Jerry repeated, “Watch the depth carefully. Be ready to angle up if I say so,” he ordered. Lawson acknowledged the order, but both he and Ford looked confused. Jerry explained to the two lieutenants, while keeping his eyes on the display, “We’ve determined that the UUV will gain sufficient speed as it sinks, in fact, a little better than expected. But it’s translating some of that speed into downward motion. We know it will dive like an airplane. The question is, can it pull out of a dive like one?”
Cavanaugh imagined one of their priceless UUVs plowing into the bottom at ten-plus knots.
“Speed’s not dropping a whole lot. Sink rate is slowing…”
“Raise the nose ten degrees,” Jerry ordered.
Ford, making notes, announced, “That’s the trick! Look at the speed drop.
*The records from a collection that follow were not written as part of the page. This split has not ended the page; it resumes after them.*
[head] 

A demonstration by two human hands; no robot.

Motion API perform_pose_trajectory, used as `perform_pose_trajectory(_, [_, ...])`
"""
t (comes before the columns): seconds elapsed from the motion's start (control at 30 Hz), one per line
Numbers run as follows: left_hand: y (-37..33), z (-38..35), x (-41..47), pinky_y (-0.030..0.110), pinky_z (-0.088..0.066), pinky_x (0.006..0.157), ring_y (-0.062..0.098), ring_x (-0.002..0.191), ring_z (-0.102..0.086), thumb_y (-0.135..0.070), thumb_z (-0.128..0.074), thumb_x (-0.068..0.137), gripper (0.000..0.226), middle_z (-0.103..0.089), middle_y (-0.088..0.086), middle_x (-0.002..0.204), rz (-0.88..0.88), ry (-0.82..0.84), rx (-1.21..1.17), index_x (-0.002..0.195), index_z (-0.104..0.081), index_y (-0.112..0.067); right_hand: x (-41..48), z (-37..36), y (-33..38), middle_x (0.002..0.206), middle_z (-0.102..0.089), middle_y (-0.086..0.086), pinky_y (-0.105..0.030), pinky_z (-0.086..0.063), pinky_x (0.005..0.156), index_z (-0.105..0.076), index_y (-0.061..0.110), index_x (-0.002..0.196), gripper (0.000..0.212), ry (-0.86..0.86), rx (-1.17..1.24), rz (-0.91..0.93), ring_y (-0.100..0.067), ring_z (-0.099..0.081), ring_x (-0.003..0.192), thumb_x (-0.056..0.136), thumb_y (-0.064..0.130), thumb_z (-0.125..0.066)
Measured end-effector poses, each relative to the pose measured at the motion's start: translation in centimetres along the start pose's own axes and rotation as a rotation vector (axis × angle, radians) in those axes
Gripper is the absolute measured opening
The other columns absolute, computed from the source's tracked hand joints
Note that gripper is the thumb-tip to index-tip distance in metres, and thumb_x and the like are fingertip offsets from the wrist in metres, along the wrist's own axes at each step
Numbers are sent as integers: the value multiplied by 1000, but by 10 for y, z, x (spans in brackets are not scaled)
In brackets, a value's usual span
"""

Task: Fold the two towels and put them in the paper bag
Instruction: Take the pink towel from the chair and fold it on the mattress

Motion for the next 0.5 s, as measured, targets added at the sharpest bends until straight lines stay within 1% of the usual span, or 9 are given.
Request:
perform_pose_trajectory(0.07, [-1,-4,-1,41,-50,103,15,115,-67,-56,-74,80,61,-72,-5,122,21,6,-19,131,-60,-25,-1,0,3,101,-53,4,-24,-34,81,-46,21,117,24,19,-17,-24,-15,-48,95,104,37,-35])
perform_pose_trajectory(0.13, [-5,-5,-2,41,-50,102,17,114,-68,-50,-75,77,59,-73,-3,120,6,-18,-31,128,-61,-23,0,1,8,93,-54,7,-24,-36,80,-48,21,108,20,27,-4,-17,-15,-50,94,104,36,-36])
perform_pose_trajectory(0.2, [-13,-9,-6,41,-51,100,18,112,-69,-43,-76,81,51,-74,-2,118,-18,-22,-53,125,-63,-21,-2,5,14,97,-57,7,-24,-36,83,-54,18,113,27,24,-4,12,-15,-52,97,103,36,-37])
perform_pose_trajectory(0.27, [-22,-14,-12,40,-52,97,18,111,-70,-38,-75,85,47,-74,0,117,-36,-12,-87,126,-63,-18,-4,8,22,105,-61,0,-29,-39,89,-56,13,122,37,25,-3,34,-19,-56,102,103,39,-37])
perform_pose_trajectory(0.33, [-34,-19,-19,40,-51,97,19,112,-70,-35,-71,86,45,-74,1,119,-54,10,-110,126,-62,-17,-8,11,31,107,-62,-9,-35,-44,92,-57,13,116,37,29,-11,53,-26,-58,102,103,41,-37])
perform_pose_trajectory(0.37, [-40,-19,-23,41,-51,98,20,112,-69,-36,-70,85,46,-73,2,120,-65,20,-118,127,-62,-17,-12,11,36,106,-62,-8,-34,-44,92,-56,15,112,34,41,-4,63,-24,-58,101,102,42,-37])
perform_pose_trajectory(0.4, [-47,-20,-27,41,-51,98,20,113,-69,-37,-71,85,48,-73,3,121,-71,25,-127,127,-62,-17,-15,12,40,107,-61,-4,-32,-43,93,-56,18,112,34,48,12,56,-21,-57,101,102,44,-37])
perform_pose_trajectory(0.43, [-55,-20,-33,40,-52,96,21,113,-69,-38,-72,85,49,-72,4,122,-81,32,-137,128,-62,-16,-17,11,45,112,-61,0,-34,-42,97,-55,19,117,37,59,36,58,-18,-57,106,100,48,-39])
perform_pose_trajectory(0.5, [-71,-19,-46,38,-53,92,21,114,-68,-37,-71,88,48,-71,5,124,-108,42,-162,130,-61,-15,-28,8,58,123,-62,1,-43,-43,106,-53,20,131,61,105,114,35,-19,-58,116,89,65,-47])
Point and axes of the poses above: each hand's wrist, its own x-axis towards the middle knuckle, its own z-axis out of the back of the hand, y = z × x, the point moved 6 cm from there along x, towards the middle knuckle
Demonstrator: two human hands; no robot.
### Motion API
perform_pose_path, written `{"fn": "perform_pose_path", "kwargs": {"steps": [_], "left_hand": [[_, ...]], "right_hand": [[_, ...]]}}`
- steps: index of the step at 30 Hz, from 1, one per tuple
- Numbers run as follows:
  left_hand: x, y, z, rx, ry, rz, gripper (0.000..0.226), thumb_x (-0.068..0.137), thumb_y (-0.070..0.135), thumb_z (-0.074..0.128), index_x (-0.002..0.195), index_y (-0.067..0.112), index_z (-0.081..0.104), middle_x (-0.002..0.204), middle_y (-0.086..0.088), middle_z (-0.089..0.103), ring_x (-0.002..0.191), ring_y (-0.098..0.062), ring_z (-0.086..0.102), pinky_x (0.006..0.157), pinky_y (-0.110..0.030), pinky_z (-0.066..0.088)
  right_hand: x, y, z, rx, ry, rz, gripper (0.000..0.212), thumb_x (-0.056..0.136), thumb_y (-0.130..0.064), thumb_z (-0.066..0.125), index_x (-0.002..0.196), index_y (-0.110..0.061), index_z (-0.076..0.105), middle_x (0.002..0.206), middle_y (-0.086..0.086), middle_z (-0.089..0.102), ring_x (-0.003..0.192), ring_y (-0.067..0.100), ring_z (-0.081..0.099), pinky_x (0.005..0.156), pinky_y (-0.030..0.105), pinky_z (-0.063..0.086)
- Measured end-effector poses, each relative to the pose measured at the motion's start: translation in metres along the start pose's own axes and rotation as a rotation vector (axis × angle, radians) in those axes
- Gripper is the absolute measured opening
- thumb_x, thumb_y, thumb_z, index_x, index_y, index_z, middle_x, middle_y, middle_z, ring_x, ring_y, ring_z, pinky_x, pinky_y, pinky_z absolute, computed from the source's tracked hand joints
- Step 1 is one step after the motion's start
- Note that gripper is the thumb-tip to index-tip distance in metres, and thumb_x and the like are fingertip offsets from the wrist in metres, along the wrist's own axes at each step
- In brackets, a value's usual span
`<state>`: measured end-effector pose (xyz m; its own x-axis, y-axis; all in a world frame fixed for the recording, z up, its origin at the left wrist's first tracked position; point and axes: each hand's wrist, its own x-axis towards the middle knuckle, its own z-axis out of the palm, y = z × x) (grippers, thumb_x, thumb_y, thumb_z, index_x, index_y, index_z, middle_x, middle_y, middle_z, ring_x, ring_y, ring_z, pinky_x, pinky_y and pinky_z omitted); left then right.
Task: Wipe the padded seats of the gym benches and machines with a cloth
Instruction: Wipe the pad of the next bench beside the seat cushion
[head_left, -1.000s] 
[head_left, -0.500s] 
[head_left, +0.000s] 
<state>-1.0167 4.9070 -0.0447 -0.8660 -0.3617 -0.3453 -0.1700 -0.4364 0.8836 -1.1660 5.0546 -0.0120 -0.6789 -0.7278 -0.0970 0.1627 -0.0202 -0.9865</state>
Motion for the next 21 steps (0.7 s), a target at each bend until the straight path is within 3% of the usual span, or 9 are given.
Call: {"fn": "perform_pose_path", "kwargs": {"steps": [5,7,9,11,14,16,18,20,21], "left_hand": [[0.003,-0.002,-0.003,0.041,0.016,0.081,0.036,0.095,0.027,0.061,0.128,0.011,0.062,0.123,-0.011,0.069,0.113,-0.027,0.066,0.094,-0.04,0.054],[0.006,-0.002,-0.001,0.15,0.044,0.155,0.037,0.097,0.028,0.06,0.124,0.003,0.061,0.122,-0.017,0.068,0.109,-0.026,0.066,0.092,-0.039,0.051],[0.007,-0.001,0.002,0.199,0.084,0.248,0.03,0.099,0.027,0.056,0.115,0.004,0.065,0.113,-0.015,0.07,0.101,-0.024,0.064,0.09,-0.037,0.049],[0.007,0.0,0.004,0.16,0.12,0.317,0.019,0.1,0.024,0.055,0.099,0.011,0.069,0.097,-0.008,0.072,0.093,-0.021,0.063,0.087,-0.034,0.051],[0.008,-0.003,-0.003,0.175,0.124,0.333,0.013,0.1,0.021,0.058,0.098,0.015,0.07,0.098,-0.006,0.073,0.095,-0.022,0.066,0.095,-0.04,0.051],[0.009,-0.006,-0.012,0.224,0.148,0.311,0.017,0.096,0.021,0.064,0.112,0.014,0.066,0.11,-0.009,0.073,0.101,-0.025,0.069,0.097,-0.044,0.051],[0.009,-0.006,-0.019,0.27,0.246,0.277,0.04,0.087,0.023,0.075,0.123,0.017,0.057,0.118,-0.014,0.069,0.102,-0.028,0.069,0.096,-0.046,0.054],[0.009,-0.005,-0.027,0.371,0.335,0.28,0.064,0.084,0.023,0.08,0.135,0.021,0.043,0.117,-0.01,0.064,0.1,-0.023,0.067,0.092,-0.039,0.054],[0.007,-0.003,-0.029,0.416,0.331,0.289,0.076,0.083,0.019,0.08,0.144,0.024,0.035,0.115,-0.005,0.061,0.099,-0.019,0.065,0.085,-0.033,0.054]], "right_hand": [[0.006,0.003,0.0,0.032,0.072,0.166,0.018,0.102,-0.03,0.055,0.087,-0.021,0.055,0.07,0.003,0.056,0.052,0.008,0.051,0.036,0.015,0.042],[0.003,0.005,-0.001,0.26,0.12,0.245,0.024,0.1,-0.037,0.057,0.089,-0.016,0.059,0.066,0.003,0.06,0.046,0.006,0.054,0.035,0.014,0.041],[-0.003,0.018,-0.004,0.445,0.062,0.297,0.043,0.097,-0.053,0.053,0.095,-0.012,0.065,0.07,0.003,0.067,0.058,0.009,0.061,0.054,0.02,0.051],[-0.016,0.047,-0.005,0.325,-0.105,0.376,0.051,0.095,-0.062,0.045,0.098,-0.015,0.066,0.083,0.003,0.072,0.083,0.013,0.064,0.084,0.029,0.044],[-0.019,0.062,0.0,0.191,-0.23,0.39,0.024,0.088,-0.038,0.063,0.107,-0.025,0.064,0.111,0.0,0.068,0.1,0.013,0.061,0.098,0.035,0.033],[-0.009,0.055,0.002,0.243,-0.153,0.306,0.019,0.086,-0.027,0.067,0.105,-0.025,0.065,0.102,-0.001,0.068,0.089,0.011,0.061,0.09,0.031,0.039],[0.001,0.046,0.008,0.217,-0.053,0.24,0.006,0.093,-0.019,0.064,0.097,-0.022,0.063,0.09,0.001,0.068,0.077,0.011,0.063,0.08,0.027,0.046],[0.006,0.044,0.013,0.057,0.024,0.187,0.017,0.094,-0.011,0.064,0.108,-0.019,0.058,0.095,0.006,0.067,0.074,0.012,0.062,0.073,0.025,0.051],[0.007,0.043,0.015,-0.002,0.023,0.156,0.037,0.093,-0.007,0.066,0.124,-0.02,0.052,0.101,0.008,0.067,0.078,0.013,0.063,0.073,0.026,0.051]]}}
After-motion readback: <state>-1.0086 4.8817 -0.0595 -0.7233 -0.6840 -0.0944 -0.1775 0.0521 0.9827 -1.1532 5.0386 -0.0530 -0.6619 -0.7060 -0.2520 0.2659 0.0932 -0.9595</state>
And the descent rate is decreasing.” After a long pause, he reported, “Sink rate is zero.”
“That’s called a ‘flare,’” Mitchell explained. “Pull the nose up just a little, and the bottom of the plane — the vehicle — turns into one giant speed brake. The trick is going to be flaring close enough to the bottom to kill the sink rate, but leaving the UUVs at the right depth to drop the lead shot on the sensor.”
“A steeper up angle — a flare — would do that quicker,” Ford suggested hopefully.
“But we don’t want the UUV to rise,” Mitchell cautioned. “We want to slow the vehicle down just a bit as we’re approaching the sensor node. In aviation, they call that ‘dumping speed.’ But the borderline between losing a little speed and losing a lot is very fine.”
“We need to do some more tests,” Ford realized. “Maybe a lot more.”
Jerry reached for the intercom. “I’ll inform Control. You figure out exactly how much longer this is going to take, and then how to do it faster.”
“Some more time will be required.” Jerry passed on to control what had happened. He could hear the frustration in Weiss’s voice over the intercom. “But I concur. It has to be done. Besides, my sonar gang just came up with a way to solve the problem of the buoys not lining up with the Toledo gap.”